La pluie est souvent synonyme de spectacle dans le monde de la Formule 1, et le Grand Prix de Bakou n’a pas fait exception. Alors que la saison 2025 avance à grand pas, les pilotes ont dû faire face à des conditions difficiles lors de la qualification. À  huit minutes de la fin de la Q3 , la  pluie  s’est intensifiée, et l’atmosphère s’est rapidement tendue sur ce  spectaculaire tracé urbain . À ce moment,  Carlos Sainz  était en tête avec un chrono de  1:41.595 , suivi de près par  Liam Lawson  et  Isack Hadjar .

Sainz, visiblement de bonne humeur, a même plaisanté avec les mécaniciens, en demandant à “danser pour faire tomber un peu plus de pluie”. Il s’agissait de sa  septième pole position  en carrière, et la première depuis le GP du Mexique. Toutefois, la nature a repris le dessus alors que le soleil a rapidement séché le bitume, permettant à  Max Verstappen  et  Lando Norris  de réaliser des temps très compétitifs dans le premier secteur du circuit.

La qualification a pris une tournure inattendue lorsque  Oscar Piastri  a perdu le contrôle de sa voiture, provoquant la  sixième interruption  de la séance. C’était un moment crucial pour le leader du championnat, qui avait encore une belle avance de 31 points. La  ralentisation  a ainsi empêché Verstappen et Norris de finaliser leur tour. Avec seulement  3:41  minutes restantes sur l’horloge, les pilotes avaient une dernière chance de briller.

Un dernier tour pour le triomphe

Verstappen a su saisir cette ultime occasion pour signer un tour magistral en  1:41.117 , s’assurant ainsi la  pole position . Avec un avantage de  47 centièmes  sur Sainz et  59 centièmes  sur Lawson, le pilote néerlandais a obtenu sa  sixième pole de la saison . En revanche, Norris, peu performant, s’est retrouvé à la  septième position , juste devant son coéquipier.

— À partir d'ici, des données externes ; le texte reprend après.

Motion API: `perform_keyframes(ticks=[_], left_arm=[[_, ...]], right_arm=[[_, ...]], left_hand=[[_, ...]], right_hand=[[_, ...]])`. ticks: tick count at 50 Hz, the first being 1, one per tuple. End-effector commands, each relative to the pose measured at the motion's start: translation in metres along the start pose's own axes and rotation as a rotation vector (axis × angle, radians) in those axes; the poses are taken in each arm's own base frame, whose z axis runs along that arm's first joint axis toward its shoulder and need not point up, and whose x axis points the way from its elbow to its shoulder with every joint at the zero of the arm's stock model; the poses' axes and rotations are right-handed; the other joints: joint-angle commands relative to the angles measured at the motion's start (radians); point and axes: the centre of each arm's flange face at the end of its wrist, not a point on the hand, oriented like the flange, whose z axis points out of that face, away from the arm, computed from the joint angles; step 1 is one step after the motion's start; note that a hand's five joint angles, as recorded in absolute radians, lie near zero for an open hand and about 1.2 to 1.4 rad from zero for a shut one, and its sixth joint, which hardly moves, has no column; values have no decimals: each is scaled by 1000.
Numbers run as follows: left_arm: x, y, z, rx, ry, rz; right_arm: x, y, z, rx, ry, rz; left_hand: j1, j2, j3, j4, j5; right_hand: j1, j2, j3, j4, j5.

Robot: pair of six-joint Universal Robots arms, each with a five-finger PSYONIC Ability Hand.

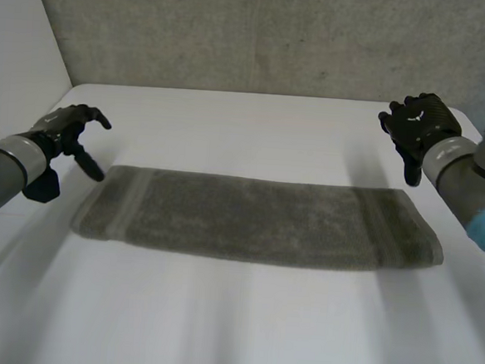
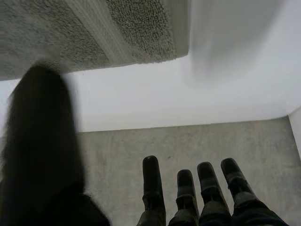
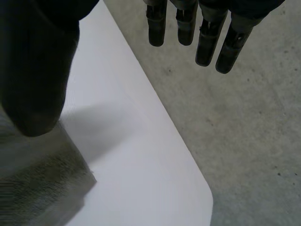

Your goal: Fold the towel.

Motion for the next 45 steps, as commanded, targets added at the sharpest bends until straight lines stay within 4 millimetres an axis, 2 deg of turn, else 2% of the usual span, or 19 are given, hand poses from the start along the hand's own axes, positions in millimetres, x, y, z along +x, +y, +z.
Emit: perform_keyframes(ticks=[1, 5, 6, 8, 9, 12, 16, 24, 31, 39, 45], left_arm=[[9, 11, -28, -21, 40, 162], [8, 27, -33, -45, 44, 275], [6, 33, -35, -55, 43, 333], [6, 39, -35, -63, 43, 373], [5, 43, -35, -65, 43, 409], [3, 50, -35, -67, 42, 446], [0, 56, -32, -58, 38, 459], [-5, 62, -21, -32, 29, 472], [-7, 66, -17, -39, 29, 469], [-9, 74, -14, -53, 32, 465], [-9, 75, -15, -56, 32, 463]], right_arm=[[-21, 6, -51, 1, -141, 19], [-33, 21, -75, -40, -187, 21], [-33, 21, -75, -41, -187, 21], [-40, 36, -84, -71, -217, 6], [-40, 37, -84, -71, -217, 6], [-45, 53, -87, -88, -235, 7], [-47, 69, -87, -95, -224, 23], [-46, 87, -82, -93, -167, 29], [-43, 93, -77, -81, -140, 30], [-52, 100, -71, -80, -173, 40], [-56, 106, -66, -88, -182, 41]], left_hand=[[-53, -50, -40, -47, -37], [-44, -41, -31, -38, -28], [-41, -38, -28, -35, -25], [-44, -41, -31, -38, -28], [-41, -38, -28, -35, -25], [-41, -38, -28, -35, -25], [-41, -38, -28, -35, -25], [-41, -38, -28, -35, -25], [-41, -38, -28, -35, -25], [-41, -38, -28, -35, -25], [-41, -38, -28, -35, -25]], right_hand=[[-68, -63, -65, -72, -60], [-68, -63, -65, -72, -60], [-68, -63, -65, -72, -60], [-68, -63, -65, -72, -60], [-68, -63, -65, -72, -60], [-68, -63, -65, -72, -60], [-68, -63, -65, -72, -60], [-34, -30, -32, -39, -26], [4, 8, 7, -1, 12], [60, 64, 62, 55, 68], [203, 208, 206, 199, 211]])
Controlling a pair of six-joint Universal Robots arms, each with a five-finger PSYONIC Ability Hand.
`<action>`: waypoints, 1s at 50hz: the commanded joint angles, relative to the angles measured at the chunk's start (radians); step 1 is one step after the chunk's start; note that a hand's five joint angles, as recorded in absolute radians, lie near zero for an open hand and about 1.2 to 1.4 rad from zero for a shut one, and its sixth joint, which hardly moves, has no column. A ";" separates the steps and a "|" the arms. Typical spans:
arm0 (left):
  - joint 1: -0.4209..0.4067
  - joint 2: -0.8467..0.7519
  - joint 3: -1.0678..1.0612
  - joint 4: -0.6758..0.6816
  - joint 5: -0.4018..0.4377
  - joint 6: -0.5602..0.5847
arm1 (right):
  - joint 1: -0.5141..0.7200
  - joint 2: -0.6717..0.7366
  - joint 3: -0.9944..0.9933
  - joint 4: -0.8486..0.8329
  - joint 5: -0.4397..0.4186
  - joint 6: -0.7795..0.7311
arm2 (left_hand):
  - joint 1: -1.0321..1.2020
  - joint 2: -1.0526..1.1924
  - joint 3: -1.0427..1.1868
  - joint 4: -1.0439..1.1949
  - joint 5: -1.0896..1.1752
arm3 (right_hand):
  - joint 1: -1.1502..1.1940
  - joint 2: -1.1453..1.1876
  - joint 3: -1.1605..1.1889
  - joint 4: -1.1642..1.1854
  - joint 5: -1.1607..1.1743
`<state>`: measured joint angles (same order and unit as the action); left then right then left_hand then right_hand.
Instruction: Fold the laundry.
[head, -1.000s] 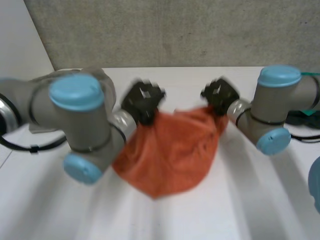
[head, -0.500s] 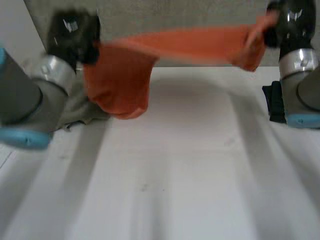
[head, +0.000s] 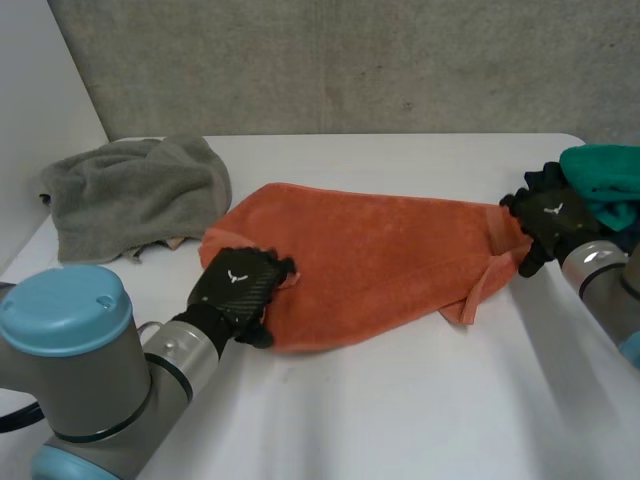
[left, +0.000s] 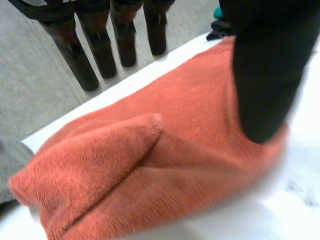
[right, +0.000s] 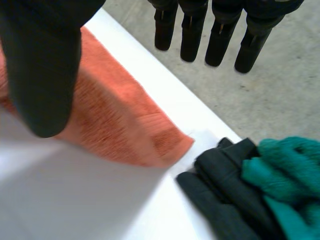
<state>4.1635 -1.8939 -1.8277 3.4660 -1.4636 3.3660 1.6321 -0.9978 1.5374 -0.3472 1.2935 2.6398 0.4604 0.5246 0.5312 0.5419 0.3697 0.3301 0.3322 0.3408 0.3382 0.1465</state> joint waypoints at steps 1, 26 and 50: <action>0.006 0.082 0.007 -0.051 -0.006 0.001 | 0.002 -0.097 -0.037 0.102 0.023 0.023 | -0.286 -0.350 -0.357 -0.367 -0.370 | -0.076 -0.078 -0.087 -0.084 -0.067; 0.224 0.138 0.033 -0.070 0.135 -0.010 | 0.045 -0.337 0.398 0.174 -0.206 -0.316 | -0.286 -0.350 -0.357 -0.367 -0.370 | 0.331 0.329 0.321 0.323 0.340; 0.250 0.065 0.070 -0.091 0.152 -0.008 | 0.086 -0.081 0.317 -0.090 -0.183 -0.311 | -0.286 -0.350 -0.357 -0.367 -0.370 | 1.065 1.063 1.054 1.057 1.074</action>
<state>4.4183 -1.8172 -1.7664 3.3726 -1.3137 3.3533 1.7126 -1.0862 1.8668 -0.3644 1.1006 2.3107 0.1931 0.2085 0.2131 0.2053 0.0488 0.8890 0.8935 0.8913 0.8907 0.6770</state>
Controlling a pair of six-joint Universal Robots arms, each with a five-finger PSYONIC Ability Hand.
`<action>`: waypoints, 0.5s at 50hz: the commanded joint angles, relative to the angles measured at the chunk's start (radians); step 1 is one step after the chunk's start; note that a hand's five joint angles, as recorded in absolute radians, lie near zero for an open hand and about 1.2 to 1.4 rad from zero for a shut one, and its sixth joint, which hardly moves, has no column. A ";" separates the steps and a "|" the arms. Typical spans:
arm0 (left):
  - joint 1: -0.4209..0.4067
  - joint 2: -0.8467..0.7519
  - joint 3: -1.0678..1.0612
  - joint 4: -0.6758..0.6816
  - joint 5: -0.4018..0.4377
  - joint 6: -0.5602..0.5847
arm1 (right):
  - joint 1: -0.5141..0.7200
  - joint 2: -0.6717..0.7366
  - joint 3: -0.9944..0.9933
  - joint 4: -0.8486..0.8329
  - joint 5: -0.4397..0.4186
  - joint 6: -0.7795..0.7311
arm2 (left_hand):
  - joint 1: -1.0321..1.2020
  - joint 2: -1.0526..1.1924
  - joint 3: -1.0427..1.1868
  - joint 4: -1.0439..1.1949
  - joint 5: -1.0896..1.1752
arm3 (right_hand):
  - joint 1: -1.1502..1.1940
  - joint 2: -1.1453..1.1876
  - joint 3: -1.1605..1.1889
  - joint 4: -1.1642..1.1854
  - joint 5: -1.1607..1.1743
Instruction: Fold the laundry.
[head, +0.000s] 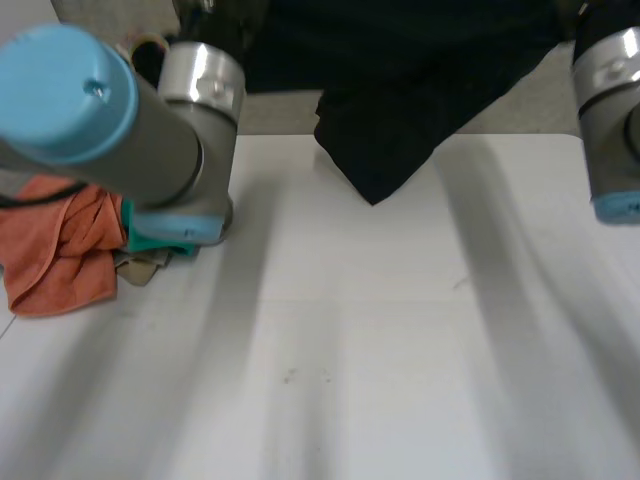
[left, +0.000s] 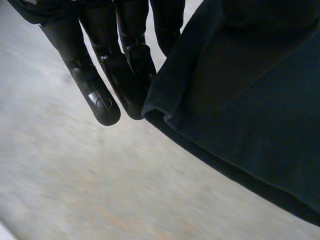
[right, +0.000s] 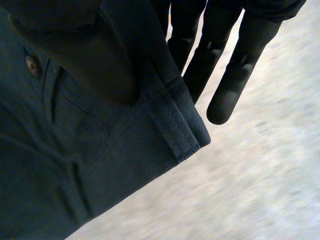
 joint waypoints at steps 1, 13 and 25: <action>0.002 0.009 -0.247 -0.035 -0.007 -0.085 | 0.009 0.098 0.092 0.156 -0.005 -0.006 | 0.239 0.195 0.199 0.193 0.220 | 0.275 0.216 0.201 0.191 0.213; -0.065 0.136 -0.635 -0.246 -0.047 -0.191 | 0.014 0.110 0.329 0.434 0.005 -0.117 | 0.239 0.195 0.199 0.193 0.220 | 0.275 0.216 0.201 0.191 0.213; -0.266 0.509 -0.844 -0.909 -0.042 -0.220 | -0.058 -0.301 0.691 0.894 -0.005 -0.494 | 0.239 0.195 0.199 0.193 0.220 | 0.275 0.216 0.201 0.191 0.213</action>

Carlos Sainz a réagi avec optimisme après sa deuxième place, déclarant qu’il « tenterait de monter sur le podium ». Les McLaren, ainsi que Leclerc, se trouvaient en arrière, ce qui a donné à Sainz l’espoir d’affronter des rivaux comme  George Russell  et  Andrea Kimi Antonelli . Yuki Tsunoda, qui a éliminé  Fernando Alonso  en Q2, pourrait également représenter une menace, occupant la  sixième  place sur la grille.

Alonso, de son côté, partira de la  onzième position , juste devant Lewis Hamilton, qui a exprimé sa frustration, affirmant qu’il avait l’impression de pouvoir se battre pour la  pole . Selon lui, l’équipe Ferrari aurait dû inclure des pneus médiums lors de la Q2, une décision qui a suscité des interrogations.

Des qualifications chaotiques

Les qualifications de Bakou ont été marquées par une série d’interruptions, avec un total de  six drapeaux rouges , rendant cette séance quasi deux fois plus longue que la durée habituelle. La complexité de la piste, combinée aux conditions venteuses dépassant les  80 km/h , a ajouté un niveau de difficulté supplémentaire pour les pilotes. Charles Leclerc et ses problèmes récurrents dans cette zone ont contribué à révolutionner la Q1.

Alonso, le samedi, durant la dernière séance libre à Bakou.AFP

Le phénomène a continué avec un autre accident, celui de  Nico Hulkenberg , qui s’est écrasé à faible vitesse. Malgré cela, il n’a pas pu accéder à la Q2. La qualification de  Alpine  a pris une tournure tragique, avec  Pierre Gasly  s’écrasant à la courbe 4 alors qu’Alonso tentait de sauver sa position. La situation était tellement dramatique, qu’elle a pu être perçue par le célèbre directeur d’équipe  Flavio Briatore , qui se tenait dans le garage, le visage marqué par l’incrédulité.

La Q1 a été longue et chaotique, résultant en un nombre d’accidents impressionnants qui ont mis en évidence non seulement les difficultés des pilotes, mais aussi l’imprévisibilité de cette  circuit difficile . En fin de compte, les qualifications de Bakou se révèlent être l’un des événements les plus captivants de cette saison, promettant une course pleine de suspense et d’imprévus.